HBO’s hit series A GAME OF THRONES is based on George R R Martin’s internationally bestselling series A SONG OF ICE AND FIRE, the greatest fantasy epic of the modern age. A DANCE WITH DRAGONS is the fifth volume in the series.

The future of the Seven Kingdoms hangs in the balance.

In the east, Daenerys, last scion of House Targaryen, her dragons grown to terrifying maturity, rules as queen of a city built on dust and death, beset by enemies.

Now that her whereabouts are known many are seeking Daenerys and her dragons. Among them the dwarf, Tyrion Lannister, who has escaped King’s Landing with a price on his head, wrongfully condemned to death for the murder of his nephew, King Joffrey. But not before killing his hated father, Lord Tywin.
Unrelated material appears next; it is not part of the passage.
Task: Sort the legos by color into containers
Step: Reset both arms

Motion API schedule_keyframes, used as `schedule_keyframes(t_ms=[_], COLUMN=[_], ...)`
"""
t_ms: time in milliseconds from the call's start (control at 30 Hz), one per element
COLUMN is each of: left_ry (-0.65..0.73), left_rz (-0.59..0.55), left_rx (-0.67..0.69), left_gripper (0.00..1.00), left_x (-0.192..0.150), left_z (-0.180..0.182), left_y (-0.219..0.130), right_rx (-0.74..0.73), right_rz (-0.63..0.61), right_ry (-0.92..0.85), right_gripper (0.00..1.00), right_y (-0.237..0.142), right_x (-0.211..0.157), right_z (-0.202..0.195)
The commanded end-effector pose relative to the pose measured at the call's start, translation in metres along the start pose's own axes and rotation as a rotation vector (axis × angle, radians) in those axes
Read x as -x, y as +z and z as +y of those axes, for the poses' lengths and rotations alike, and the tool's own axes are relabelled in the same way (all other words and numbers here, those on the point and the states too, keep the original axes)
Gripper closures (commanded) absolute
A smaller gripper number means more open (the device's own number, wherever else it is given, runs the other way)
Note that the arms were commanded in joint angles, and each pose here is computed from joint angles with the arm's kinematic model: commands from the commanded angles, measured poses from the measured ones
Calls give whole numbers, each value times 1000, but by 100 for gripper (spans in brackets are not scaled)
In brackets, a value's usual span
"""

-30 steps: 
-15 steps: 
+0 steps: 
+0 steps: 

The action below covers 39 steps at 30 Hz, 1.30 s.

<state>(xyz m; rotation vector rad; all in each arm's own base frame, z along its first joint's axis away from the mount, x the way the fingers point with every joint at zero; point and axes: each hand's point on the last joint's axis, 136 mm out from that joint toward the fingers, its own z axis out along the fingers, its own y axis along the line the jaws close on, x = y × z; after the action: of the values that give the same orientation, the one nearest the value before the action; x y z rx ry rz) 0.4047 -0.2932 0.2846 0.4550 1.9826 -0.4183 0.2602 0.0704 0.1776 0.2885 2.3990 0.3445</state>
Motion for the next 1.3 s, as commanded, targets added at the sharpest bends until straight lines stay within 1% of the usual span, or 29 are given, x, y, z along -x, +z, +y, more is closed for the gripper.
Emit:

To the north lies the great Wall of ice and stone – a structure only as strong as those guarding it. Eddard Stark’s bastard son Jon Snow has been elected the 998th Lord Commander of the Night’s Watch, but he has enemies both in the Watch and beyond the Wall, where the wildling armies are massing for an assault.

On all sides bitter conflicts are reigniting, played out by a grand cast of outlaws and priests, soldiers and skinchangers, nobles and slaves. The tides of destiny will inevitably lead to the greatest dance of all…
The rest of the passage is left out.